Эта котельная когда-то служила для отопления правления колхоза, мастерской, столовой, клуба… Но за считанные годы все эти производственные и культурные объекты как испарились в воздухе.

О них напоминали только бурьянные островки да осколки битого кирпича и шифера. И дворы наполовину обезлюдели, притухли. На улицах, как и в одичавшем подстепье, громоздились непочатые колесами сугробы. На пустыре одиноко дымилась металлическая труба. Энергия тепла поступала в особняки, магазины и гаражи местных народившихся в мгновение ока капиталистов-ловкачей.

В переплет тускменного от пыли и гари окна коготками вцепилась синица, повиснув вниз головой. Склевала то ли засохшую муху, то ли паучка и поспешно упорхнула. Кто-то вспугнул? Взвизгнула дверь.

– Дядь Коля, жив?

Прохоров не ответил Михею. Его душу все еще карябала мысль: зима не кончится, несчастные людишки перемерзнут, а богачи улетят на Веселую Звезду.

Михей худой спиной прислонился к гудящей кипятком емкости:

– Погрею косточки.

– Фуфайку не прожги.

– Не прожгу.

Он, как куренок на нашесте, сонно повел под лоб белки глаз. Вздрогнул. Бодро заговорил:

– Теперь в ресторанах кушают колбасу из моих коняшек! Табун под нож… скаковых! Породистых! Сколь призов, кубков!.. Эх!

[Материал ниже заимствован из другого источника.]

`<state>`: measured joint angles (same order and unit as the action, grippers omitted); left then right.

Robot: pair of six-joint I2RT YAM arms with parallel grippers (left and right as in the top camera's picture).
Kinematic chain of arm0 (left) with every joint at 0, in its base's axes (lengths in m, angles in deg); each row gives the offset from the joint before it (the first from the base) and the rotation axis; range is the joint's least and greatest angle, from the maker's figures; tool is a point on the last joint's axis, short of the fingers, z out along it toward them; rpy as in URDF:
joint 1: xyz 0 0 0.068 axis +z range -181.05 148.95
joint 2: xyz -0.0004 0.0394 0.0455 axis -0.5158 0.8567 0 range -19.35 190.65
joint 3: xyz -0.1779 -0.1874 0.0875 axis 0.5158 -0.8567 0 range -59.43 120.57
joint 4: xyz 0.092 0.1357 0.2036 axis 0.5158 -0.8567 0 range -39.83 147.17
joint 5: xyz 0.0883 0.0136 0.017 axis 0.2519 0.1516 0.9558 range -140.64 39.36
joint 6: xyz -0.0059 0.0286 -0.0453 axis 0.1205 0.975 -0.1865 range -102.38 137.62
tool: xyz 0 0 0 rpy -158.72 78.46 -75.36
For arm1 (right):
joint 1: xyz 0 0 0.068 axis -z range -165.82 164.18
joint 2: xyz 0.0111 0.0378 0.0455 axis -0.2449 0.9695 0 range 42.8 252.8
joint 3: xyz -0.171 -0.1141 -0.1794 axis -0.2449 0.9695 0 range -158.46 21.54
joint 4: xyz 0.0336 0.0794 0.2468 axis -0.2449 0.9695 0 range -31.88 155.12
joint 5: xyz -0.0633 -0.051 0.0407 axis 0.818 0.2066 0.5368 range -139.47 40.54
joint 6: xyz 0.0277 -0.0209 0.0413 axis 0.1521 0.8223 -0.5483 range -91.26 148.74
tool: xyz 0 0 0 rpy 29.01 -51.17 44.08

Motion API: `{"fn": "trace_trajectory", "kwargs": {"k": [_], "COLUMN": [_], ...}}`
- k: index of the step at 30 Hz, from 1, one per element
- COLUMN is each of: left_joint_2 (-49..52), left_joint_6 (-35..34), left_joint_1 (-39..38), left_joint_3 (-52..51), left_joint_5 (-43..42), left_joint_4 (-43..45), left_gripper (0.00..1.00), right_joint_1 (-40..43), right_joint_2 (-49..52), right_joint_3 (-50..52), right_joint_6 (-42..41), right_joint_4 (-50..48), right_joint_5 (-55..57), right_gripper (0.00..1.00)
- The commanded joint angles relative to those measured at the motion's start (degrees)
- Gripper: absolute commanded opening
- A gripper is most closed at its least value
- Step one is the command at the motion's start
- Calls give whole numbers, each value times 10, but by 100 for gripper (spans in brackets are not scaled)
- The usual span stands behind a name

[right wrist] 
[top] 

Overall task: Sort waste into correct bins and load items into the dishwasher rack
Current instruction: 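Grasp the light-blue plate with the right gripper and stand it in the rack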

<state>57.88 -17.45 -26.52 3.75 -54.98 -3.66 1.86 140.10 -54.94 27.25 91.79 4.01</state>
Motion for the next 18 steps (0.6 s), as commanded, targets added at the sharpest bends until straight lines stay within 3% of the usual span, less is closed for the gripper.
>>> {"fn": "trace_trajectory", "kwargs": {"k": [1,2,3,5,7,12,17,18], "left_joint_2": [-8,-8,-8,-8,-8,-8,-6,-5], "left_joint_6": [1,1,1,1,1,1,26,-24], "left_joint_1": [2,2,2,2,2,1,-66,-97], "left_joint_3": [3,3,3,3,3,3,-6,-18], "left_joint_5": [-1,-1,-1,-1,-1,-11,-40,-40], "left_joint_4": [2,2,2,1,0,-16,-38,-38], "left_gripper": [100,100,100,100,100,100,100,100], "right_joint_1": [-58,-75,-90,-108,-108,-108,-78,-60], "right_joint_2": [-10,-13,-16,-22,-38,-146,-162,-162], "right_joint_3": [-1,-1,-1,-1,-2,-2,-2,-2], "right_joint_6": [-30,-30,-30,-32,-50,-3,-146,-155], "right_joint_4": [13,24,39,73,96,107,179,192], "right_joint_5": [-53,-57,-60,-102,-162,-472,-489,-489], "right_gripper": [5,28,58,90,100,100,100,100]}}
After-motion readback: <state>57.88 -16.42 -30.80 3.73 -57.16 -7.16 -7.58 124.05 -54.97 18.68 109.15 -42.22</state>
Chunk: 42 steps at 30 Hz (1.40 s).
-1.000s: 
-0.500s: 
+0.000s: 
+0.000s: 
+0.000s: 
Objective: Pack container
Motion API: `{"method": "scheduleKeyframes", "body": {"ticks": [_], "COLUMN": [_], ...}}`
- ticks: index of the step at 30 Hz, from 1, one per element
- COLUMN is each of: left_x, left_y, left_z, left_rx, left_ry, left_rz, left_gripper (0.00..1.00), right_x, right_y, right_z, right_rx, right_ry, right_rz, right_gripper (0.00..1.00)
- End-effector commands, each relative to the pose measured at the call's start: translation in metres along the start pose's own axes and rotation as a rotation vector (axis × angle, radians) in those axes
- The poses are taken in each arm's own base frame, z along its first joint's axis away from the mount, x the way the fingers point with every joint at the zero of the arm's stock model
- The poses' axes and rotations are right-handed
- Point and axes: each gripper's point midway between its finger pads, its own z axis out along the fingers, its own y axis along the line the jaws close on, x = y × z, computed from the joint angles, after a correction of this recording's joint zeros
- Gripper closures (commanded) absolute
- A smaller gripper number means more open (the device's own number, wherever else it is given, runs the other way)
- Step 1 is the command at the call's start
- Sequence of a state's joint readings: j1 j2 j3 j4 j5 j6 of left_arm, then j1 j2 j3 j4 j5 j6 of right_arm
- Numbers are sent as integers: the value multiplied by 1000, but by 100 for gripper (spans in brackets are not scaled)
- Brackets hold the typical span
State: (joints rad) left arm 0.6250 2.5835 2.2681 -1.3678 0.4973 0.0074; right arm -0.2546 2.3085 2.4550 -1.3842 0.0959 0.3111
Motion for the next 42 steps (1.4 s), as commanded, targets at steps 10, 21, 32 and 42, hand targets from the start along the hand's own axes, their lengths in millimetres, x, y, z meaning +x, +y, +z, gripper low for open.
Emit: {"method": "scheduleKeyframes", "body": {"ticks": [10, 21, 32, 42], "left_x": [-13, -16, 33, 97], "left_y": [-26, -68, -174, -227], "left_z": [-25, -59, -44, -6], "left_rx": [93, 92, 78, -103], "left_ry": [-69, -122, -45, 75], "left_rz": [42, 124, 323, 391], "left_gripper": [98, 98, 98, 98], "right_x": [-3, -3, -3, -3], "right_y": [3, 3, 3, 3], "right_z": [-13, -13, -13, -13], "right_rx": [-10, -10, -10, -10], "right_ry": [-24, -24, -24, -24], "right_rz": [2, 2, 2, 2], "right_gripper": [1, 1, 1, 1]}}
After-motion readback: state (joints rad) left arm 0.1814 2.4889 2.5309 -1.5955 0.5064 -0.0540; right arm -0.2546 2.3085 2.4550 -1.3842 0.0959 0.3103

Прохоров не очень уважал придурковатого, с неровным характером Михея. Но как конюх он был дельный, умел о животных заботиться как подобает.

– Уж так и быть – похмелю.

Извлек из жестяного шкафчика необходимое для скромного мужицкого застолья – бутылку, хлеб, соленый огурец, сало. Михей глотнул самогонки, резко отдававшей махоркой.

– У Косой брал? Ее бы, суку, заставить пить эту отраву!

Вновь взвизгнула дверь.

– О, легка на поминке! – льстиво захихикал Михей. Подвинулся на скамейке, рядом усадил вошедшую пьяненькую бабу с распухшим пятнистым лицом и с непомерным животом в обхвате. Вновь хихикнул: – Самогонку твою… Махорки в нее дюже много натолванила. Перестаралась.

– Зато дешевая. А водочка у богачей, сам знаешь…

– Потравишь ты нас!

– Ой, господа нашлись, мать вашу… Особливо ты, Михейка, забулдыга. Тебе хоть козьей мочи налей…

Косая вытащила из-за пазухи бутылку.

– Посидим кружком, я – с миленком, ты – с дружком!

– С каким миленком? – ревниво забухтел Михей.

– Отстань, паршивец малосильный! Ты хоть помнишь, в каком году мы с тобой последний раз толком переспали?

На край стола запрыгнул головастый, в мазутных пятнах кот Борис Николаевич. Глядя в глаза хозяину, он просительно мяукнул. Прохоров плеснул на столешницу самогонки. Кот полакал жидкость, облизнулся и, ничего больше не требуя, подался в свой теплый угол.

– Не-ет… – с обидой протянул Михей, – чтоб всякая тварь… Задушу!

Он подошел к коту. Кот храпел, как человек, протяжно, с бульканьем, всхлипыванием, присвистом и вздрагиванием. Мужик чего-то забоялся. И молча отступил.

Заправленная табаком самогонка сейчас не казалась противной – пилась легко, с желанием. Горячила, поднимала тонус. Оживлялся разговор. Угождая давнишней толстой ухажерке, Михей высказался, что для него было бы самой страшной карой, если бы с ним в постель легла женщина без грудей и с худой задницей. Прохоров пальцами поскреб в сивой бороде, с улыбкой поведал:

– Было мне лет двенадцать. Бригадир послал меня с тока отвезти на лошадях озадки на пруд для прикорма карпов. В помощники дал Марфутку – зрелая, налитая девка. – Он подмигнул Михею. – Как ты и гутаришь – в твоем вкусе! Ну ладно… Едем мы по метровке. В выси жаворонок заливается. Цветочки на обочине. Красота! Обстановка самый раз для любовных утех. Марфутка зубы щерит, лыбится, голыми коленками елозит по озадкам. Да какой из меня, молокососа, любовник – без понятия. А когда на мелководье лопатами стали разгружать озадки, из вербей, что росли край плотины, выскочил в трусах Петро Тряпишников. Уже в мужиках ходил. Сграбастал поперек Марфутку. Стал ее щупать, мять. Пацанва зеленая (они купались в пруду) собралась, хохочет. Затем Петро уволок девку в вербы.